Adventures of the first book over, Eleanor Figg and Lian Cairn are now a couple. They’ve decided to remodel his Irish pub into a bar and grill. As the work is ongoing, they are keeping an eye on John, the Hunter, who is currently in ICU and days away from his first werewolf transformation. Meanwhile, their friend Carl the necromancer received a threatening letter from his former ‘owner’/employer, Wilson, who most definitely wants him back. Vampires are stalking him, leading Figg and Lian to intercede, hoping a meeting with the vampire Master Olivia will solve the problem. Meanwhile, werewolves are looking for Lian, wanting to talk to him about Hunter joining their pack. Not too long after, they meet Skip the vampire, who joined vampiredom in order to save himself and the research lab he runs.
When it comes to plot, there’s a lot going on here between vamps, wolves, cops and witches. Overall, it’s generally well balanced. Description and dialogue still feels a little PNR, with Figg and Lian catching some nookie when they can. I started to grit my teeth at an angsty-type ‘he doesn’t like me anymore’ moment but it was thankfully turned on its head. Most of the plot is Figg and Lian reacting to various problems, and a couple of times they are helpfully saved by other ‘people,’ including a magic-wielding lawyer.

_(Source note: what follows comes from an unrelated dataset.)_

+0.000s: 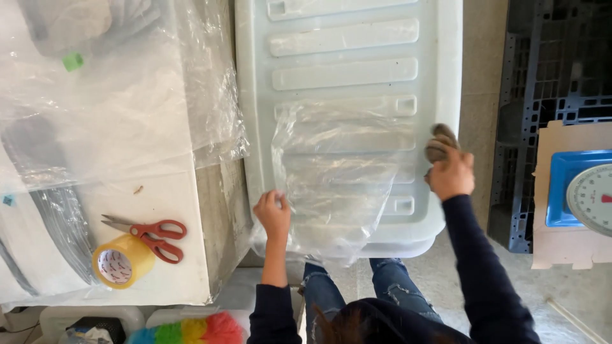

Characterization is acceptable. There’s some depth with some of the characters, but this time I felt like Figg was more the wise-cracking, impetuous, ‘isn’t-her-spunk-cute’ type of character than one with any real determination/independence.
Narration once again goes back and forth between Figg and Lian. It’s well done, and Simmons is able to achieve a different tone with each one. Dialogue was fun, particularly a few bantering lines with the team that made me laugh.
“Skip and Carl had been buddying it up for the last hour or so, bonded, I supposed, as the two supes in theroom who didn’t have a time of the month.”
But there’s light, and then there’s featherweight. At times it wafted into annoying breeze territory:
“Carl Tharpe, necromancer, former cross-dressing psychic and as of late, waiter, climbed out of the passenger side… ‘Do you think they are dating?’ Figg asked me.
Carl was probably in his mid-thirties and easily six-foot-five. My best guess was that Rene was in her sixties, a diminutive five-foot-two at most. ‘I hope not,’ I told Figg. ‘That would just be…’
‘Weird,’ we said at the same time.”
But those moments were infrequent. It’s a quick read, fun and generally not too annoying for someone who avoids PNR but isn’t adverse to a quick, low-commitment read. Recommended, for those who feel like a UF that has some romance, or PNR that’s light on the sexy times.